I found the photo by chance. When I find old photos, I delight in imagining the situation stopped in time, the dialogues perpetually frozen. That was a powerful and important document for the Vallenato culture because, perhaps, it brought us face to face with the creative moment of one of the most famous songs by Rafael Escalona: The pirate of Loperena. There were the protagonists: Rafael Escalona, Colacho Mendoza (without hat and with hair), Adam Montero and the “pirate” Hugues Martinez. Youth, beautiful treasure…think.
Source: Upar Valley Academy of History
The photo continued to haunt my head and my inner voice repeated to me: if there is a photo, there is a video. This is normal today in the society of the spectacle, but unthinkable in Valledupar in the mid-twentieth century. It was then that the epiphany happened, I remembered that between 1960 and 1961 a couple of English explorers toured the country, visited the region and interviewed Escalona as part of a project called “Anglo-Colombian Recording Expedition”.

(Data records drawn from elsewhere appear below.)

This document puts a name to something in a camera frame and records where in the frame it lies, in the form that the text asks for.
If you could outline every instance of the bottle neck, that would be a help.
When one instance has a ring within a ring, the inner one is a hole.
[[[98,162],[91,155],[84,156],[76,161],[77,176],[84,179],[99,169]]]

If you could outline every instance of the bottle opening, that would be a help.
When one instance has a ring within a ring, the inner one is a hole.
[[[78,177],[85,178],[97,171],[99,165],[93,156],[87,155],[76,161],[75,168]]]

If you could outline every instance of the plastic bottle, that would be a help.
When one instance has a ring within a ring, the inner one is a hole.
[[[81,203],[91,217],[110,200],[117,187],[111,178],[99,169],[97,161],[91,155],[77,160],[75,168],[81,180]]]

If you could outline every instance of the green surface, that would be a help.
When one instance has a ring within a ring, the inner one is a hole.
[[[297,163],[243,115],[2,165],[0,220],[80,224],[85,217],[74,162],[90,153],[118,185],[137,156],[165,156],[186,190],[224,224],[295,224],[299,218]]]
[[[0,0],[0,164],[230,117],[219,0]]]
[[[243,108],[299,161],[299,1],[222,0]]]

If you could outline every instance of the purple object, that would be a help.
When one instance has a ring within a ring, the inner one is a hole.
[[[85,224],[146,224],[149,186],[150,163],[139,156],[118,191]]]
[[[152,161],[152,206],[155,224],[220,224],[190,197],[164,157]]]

Donald Tayler and Brian Moser visited indigenous peoples and recorded native Colombian music during rites and ceremonies as well as spontaneous or casual encounters. The musical ethnography experience lasted fourteen months and was sponsored by institutions such as the British Museum, the Royal Geographical Society, the Isaac Wolfson Foundation and the British Institute of Recorded Sound, which later became the British Library Sound Archive. The final result was published in 1972 under the name Music of some Indian Tribes of Colombia. Some pieces such as maracas, drums and flutes from the native peoples were also deposited at the British Museum and the 80 hours of recording at the British Library Sound Archive, in London.
Fuente: British Library Sound Archive
I started the search and found that in the British Library Sound Archive, under the reference number C207/75there is a file titled The Motilon – Valledupar, Rafael Escalana (accordion), 1960 to 1961. I felt myself playing that childish amusement of the cold cold hot hot. I requested it, but they informed me that the audio file was not digitized but that I could listen to it by approaching the premises, in London.
I read the review and was thrilled. The recording was made in June 1961, at Escalona’s house in Valledupar, “during a whole night of revelry and among many bottles of beer and brandy.” Moser and Tayler say that “since the late 1950s, Rafael Escalona along with a small group of musicians began to sing a new form of contemporary songs related to the countryside, the events, and the people of the place where he lived. These songs became very famous and now Escalona is a popular man. On the tape we can hear Rafael Escalona dedicating the song to Donald who comes from afar, from the land of fog, London, a large and friendly city, to share with us these moments of tenderness and scientific research, doing us a great honor, to which we will contribute the best we can…”
As a good vallenato I am stubborn, so I did not give up and continued the investigation. I fervently wanted to listen to that treasure, until I finally found a file that was 59 minutes and 56 seconds long. Headphones on and comfortable in my hammock, I began to prick up my ears and I found several surprises: Moser and Tayler visited Atanquez and recorded chicote, bagpipes and a vallenato group that played a song that I later learned was written by Urbano Gutiérrez, they also captured the ambient sound of a procession of San Isidro Labrador in the same place. Pure gold, but it was not what he was looking for. I kept listening until ¡EUREKA!, there it was, at minute 18, that calm voice and with the cadence that made him famous, it was Rafael Escalona dedicating his song The swallows Andres Becerra and two bearded men who do not belong to Fidel, Cipriano [que era Brian] and Donaldo [que era Donald]. The greatness and inexhaustibility of Escalona never ceases to amaze me.
Consuelo Araujonoguera affirmed in her book Escalona, the man and the myth (1988) that wounded slingshot it is the greatest composition Raphael created, in poetry and musicality, and is only a distant approximation in The swallow. Both songs follow the same common thread, pain and spite. Although the muse that inspired this song was never known, Consuelo collects the testimony of Poncho Cotes, knowledgeable of the composer’s secrets, who went so far as to affirm that there was no specific and determined woman, but rather that the song was dedicated to all the women of his life and none in particular, that there are many and not just one of the tears that moved him to write that song. But, the Vallenato writer is categorical when affirming that both wounded slingshot as The swallow they arose from the same state of sentimental grace that had its own face and name. The same path leads him to compose Wounded Honda, Bad luck, The best until you get to The swallow.
Escalona is and will continue to be eternal.
P.S. Special thanks to Sergio Daza Quintero who helped me by downloading and editing the audio that accompanies this article.